Bauman and others fear expanding the parking lot could lead to more overcrowding and will degrade the historic character of the quiet site, with its picnic area nestled in a grove of oak trees on the creek.

Responding to concerns about the fate of the oak grove, Angus said only about 15% of the trees would be cut down to make way for the revamped day-use and camping areas.

“The whole grove of trees will not disappear,” she said. “I definitely care that we only remove vegetation that’s necessary for long-term functionality at site.”

According to the monument’s retired manager, Carolyn Shelton, the site’s overhaul was put in motion years ago and is needed to better accommodate visitors in “front country” locations near the monument’s few paved roads.

“It has nothing to do with politics. It’s all about getting the funding. We had infrastructure failing and very unsafe conditions back then with people parking along the highway,” she said. “These were things that were evaluated 12 years ago. They are things that need to happen. We need to make these [front country] places accessible to a more diverse populations and made available to people coming from Chicago. That’s just the reality of more human beings.”

The 13-site campground and day-use area was developed in the 1960s and the larger 5,835-acre Calf Creek Recreation Area was designated in 1970 to encompass most of the creek’s watershed, a quarter century before the national monument was designated by President Bill Clinton.

“When I moved there in 1990, the one thing that impressed me about it was how well it was laid out to fit in the landscape. And to alter that and squeeze more campsites in there and take out vegetation when there isn’t room for it,” said Craig “Sage” Sorenson, a retired BLM recreation planner who lives in Escalante. “There is also the parking issue. It was built and designed to fit the use capacity of the trail. If we add more to that, we’re impacting the trail and the monument values of the Lower Falls.”

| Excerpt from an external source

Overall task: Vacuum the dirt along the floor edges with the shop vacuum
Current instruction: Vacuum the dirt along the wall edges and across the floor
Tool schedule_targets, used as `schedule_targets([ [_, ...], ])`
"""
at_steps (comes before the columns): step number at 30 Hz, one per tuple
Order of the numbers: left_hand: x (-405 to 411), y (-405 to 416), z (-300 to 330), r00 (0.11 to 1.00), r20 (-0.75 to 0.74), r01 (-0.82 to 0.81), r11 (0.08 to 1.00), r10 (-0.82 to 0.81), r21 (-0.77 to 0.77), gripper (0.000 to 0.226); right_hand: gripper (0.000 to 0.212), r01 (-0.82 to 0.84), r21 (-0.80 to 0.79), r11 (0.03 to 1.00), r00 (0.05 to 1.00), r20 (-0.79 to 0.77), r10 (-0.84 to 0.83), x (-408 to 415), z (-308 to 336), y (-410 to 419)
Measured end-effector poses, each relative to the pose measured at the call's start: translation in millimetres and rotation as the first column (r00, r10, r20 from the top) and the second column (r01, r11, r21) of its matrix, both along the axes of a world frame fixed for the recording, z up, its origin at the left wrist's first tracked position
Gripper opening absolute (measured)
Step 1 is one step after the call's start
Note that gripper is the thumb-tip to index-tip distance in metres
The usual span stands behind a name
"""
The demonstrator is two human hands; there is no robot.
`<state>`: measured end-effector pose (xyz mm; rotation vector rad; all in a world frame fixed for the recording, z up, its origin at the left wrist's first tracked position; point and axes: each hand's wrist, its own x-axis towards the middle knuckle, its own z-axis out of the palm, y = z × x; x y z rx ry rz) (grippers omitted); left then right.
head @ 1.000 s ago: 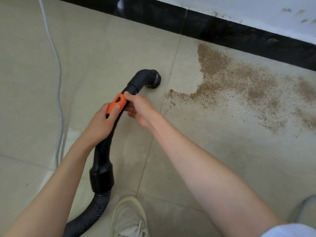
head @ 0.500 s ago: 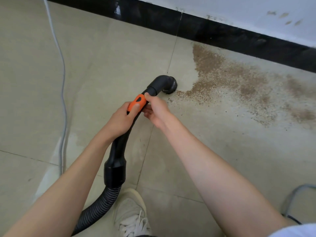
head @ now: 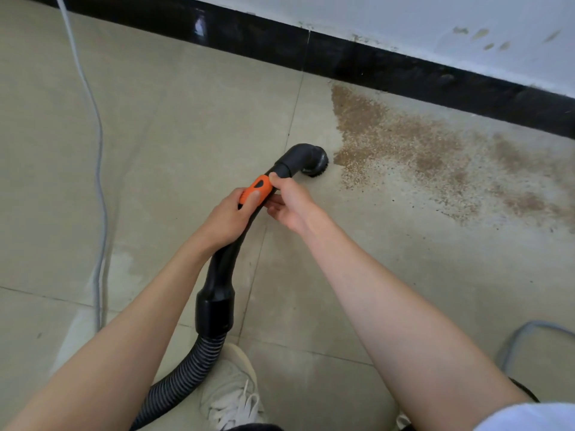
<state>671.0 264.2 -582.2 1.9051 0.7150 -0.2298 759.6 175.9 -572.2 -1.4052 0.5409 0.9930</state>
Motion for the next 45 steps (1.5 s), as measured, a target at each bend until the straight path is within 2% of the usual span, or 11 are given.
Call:
schedule_targets([
  [4, -25.0, 25.8, -0.8, 0.995, -0.003, -0.103, 0.993, 0.104, 0.052, 0.041, 0.021, -0.109, 0.061, 0.992, 0.994, -0.022, 0.111, -17.4, 3.3, 29.8],
  [8, -52.9, 48.7, 2.8, 0.987, -0.005, -0.162, 0.982, 0.163, 0.101, 0.041, 0.017, -0.197, 0.100, 0.975, 0.978, -0.044, 0.202, -37.8, 1.0, 56.3],
  [16, -100.7, 75.1, 5.0, 0.967, -0.017, -0.252, 0.967, 0.253, 0.042, 0.030, 0.010, -0.290, 0.150, 0.945, 0.947, -0.101, 0.306, -73.5, 4.8, 84.9],
  [20, -100.2, 72.9, 5.1, 0.969, -0.021, -0.246, 0.969, 0.247, 0.030, 0.028, 0.014, -0.272, 0.122, 0.954, 0.955, -0.083, 0.283, -76.2, 5.8, 83.3],
  [32, -89.8, 38.3, -3.3, 0.996, -0.008, -0.091, 0.996, 0.091, 0.003, 0.032, 0.012, -0.135, 0.082, 0.987, 0.990, -0.041, 0.138, -77.0, -5.2, 33.6],
  [40, -45.3, 23.8, 2.7, 0.999, -0.017, -0.051, 0.999, 0.051, -0.005, 0.037, 0.012, -0.079, 0.051, 0.996, 0.996, -0.026, 0.080, -40.9, 6.2, 19.6],
  [45, -68.1, 16.4, 1.7, 1.000, -0.019, -0.021, 0.999, 0.021, -0.045, 0.031, 0.013, -0.066, 0.051, 0.996, 0.995, -0.070, 0.070, -62.9, 0.9, 5.5],
])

Sorenson has circulated a petition calling on the BLM to reconsider its plans and include the site on the National Register of Historic Places. More than 1,000 have signed the petition online and on paper.

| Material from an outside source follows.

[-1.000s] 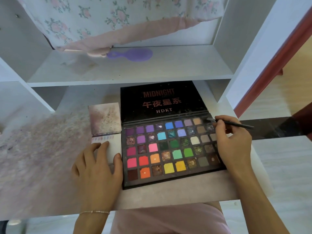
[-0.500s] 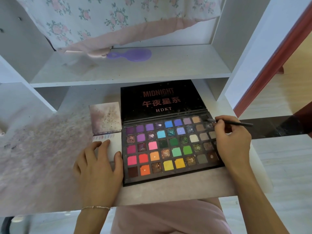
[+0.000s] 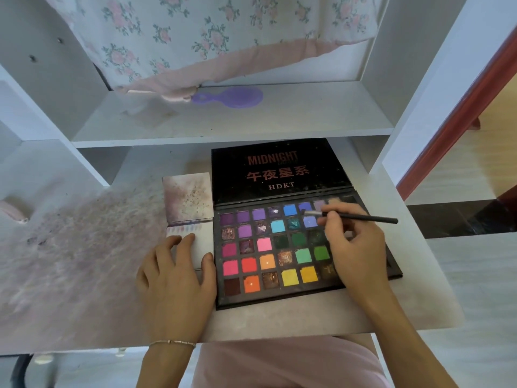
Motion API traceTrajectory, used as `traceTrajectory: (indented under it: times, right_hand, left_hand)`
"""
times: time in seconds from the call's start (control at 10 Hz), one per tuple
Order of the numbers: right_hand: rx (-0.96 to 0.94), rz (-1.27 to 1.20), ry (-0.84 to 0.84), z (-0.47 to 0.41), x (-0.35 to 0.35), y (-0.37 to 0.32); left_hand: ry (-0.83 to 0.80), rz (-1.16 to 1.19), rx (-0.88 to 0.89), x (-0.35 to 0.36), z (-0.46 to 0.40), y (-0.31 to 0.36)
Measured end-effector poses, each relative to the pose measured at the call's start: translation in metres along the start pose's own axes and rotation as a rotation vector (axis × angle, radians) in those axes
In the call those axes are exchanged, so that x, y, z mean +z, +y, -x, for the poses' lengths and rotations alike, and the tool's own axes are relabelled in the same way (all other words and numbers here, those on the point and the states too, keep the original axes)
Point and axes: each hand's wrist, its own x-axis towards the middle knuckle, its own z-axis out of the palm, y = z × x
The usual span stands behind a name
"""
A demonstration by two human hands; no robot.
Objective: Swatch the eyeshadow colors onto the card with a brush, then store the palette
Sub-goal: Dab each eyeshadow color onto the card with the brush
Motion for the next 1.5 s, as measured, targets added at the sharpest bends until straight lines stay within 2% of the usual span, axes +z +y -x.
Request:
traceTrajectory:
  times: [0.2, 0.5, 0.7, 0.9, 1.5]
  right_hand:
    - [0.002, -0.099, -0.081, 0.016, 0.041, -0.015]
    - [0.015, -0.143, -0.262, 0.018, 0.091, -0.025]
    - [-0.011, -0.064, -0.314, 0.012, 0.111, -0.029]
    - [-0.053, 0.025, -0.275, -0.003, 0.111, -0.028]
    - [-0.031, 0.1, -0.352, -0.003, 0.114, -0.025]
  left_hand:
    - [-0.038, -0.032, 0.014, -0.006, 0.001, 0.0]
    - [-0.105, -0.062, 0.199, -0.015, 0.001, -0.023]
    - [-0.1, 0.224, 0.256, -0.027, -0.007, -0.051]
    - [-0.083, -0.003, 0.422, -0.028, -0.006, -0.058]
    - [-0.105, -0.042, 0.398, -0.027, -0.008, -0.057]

“This area gem was thoughtfully and masterfully designed in the 1960s with the landscape and the people in mind,” the petition states. “It is a special place that has provided generations with memories, solace, and beauty.”

In other words, the site doesn’t need an overhaul, just a touch-up that preserves its original character.

“Why not build campgrounds elsewhere in the monument?” asked naturalist Jim Catlin, the retired director of the Wild Utah Project, since renamed Sageland Collaborative. “If you widen it, then they will come and you will have to widen again. The only long-term solution is a reservation system.”

(Christopher Cherrington | The Salt Lake Tribune)

The campground is available on a first-come, first-served basis and hikers pay a $5 fee per vehicle. The BLM declined to consider a permit or reservation system, but Sorenson and Weinick say that is exactly what is needed. The current 30-car parking lot restricts the number of people on the 3-mile trail and day-use area to about 100 at any one time.

“They want to accommodate 200 to 300 people on that trail. That doesn’t make any sense,” Weinick said. “Until you get the cars off the road, you are going to have to go to a permit system. They want people to come because they want their money, but there is no way more parking spots is the answer. Why don’t they take that money [earmarked for the parking lot] and create a permit system.”

Among other proposals the BLM considered but declined to analyze were construction of a helipad and a dance floor, and converting the campground and day-use area to parking.

“The areas between the cliffs and the creek on both sides of the campground are quite constrained and heavily vegetated. Converting the campground or portions of it to parking would require us to remove wide swaths of vegetation adjacent to the creek,” Angus said. “It’s already somewhat challenging to move through the campground which has a dead end on [the] east side and converting that to parking would likely exacerbate the traffic flow issues.”